After the attack on 17D, the soldiers had fallen back deeper into the Hub in a series of well-rehearsed and speedily executed leap-frogging moves and the attack had ground to a halt against the solid defensive positions prepared behind them. But Chris and Ron, not having been involved in such rehearsals, had found themselves left behind after getting off the catwalk and very soon they were cut off completely in the no-man’s-land of the south Hub. After lying low for about thirty minutes in a burned-out gas holder, they had emerged to find that the tide of battle had flowed elsewhere. But they had lost their bearings in the jungle of shadows and forms, none of which bore any recognizable relationship to the neatly labeled models they had memorized at Fort Vokes.
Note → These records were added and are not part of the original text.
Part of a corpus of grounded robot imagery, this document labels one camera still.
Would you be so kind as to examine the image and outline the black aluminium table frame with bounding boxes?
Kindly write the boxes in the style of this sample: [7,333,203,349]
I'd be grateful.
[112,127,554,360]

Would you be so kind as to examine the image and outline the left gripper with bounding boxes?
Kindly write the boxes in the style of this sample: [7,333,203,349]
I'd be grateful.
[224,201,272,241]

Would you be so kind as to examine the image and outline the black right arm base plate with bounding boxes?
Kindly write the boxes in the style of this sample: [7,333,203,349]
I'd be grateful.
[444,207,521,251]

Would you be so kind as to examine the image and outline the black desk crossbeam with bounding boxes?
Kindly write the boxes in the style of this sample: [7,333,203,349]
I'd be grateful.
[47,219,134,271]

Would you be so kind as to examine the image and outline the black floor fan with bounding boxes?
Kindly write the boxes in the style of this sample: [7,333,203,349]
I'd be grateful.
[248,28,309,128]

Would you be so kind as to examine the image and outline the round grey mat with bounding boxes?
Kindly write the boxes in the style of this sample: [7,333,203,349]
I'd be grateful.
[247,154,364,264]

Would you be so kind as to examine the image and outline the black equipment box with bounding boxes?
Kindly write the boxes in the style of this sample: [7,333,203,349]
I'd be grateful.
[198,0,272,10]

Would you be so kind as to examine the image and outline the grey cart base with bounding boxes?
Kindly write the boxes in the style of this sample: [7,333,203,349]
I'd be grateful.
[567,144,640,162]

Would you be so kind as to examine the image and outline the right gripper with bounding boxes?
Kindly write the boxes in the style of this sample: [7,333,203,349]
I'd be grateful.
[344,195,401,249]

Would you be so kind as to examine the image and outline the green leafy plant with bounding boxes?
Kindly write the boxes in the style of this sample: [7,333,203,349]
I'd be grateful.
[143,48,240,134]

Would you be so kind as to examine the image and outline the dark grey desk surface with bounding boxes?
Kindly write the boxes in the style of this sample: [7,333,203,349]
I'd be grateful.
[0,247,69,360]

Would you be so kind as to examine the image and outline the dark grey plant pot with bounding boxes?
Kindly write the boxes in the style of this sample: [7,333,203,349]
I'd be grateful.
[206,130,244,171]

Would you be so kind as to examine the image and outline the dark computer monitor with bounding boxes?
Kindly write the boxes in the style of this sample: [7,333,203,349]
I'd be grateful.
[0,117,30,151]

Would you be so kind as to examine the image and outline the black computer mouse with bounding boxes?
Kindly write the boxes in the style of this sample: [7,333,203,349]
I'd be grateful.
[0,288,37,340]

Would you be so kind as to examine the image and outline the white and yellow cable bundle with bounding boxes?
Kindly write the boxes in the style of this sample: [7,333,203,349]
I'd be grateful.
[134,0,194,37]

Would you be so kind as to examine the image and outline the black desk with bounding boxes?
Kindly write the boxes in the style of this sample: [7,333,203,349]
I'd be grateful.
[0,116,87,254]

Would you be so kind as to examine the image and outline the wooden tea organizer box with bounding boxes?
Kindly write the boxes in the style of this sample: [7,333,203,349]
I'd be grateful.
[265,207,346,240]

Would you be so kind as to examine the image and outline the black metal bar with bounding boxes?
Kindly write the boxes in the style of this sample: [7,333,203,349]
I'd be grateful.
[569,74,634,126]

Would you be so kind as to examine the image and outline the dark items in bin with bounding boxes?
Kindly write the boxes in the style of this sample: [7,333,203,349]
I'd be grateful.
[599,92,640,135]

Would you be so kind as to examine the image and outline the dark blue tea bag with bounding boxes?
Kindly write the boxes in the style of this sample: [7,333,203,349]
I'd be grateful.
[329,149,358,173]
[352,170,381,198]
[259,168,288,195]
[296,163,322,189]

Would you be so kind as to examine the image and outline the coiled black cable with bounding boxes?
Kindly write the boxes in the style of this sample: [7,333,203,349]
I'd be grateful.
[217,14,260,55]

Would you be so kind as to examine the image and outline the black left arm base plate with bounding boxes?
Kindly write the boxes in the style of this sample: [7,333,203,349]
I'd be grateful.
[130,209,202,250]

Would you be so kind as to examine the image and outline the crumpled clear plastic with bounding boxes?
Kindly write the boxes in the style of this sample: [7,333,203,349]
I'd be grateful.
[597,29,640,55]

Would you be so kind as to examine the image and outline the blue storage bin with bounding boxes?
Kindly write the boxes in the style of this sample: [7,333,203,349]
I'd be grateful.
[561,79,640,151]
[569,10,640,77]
Moving slowly and carefully, they had worked their way upward toward the core, which was the only direction that they could identify consistently. After a couple of close shaves with work details of machines busily tidying up parts of the mess and installing new extensions of the
Spartacus
system, they had eventually arrived at a large open space which they recognized as the freight-distribution point where manufactured items coming through from Detroit had once been sorted and sent on to their various destinations around Janus. That meant they were almost at the axis and not far from where the Spindle and the Hub met.

But the traffic was all moving the wrong way. Machines were bringing in all manner of scrap and attaching it to draglines to be hauled southward, presumably because powered transportation had not yet been restored in that area after the fighting that had been flowing back and forth between the Hub and the Spindle. Chris had made a guess at what was happening—
Spartacus,
running short of raw material, was organizing scavenger units to send back anything that could be turned into something useful. Probably the stream flowed all the way back down to Pittsburgh for remelting and processing.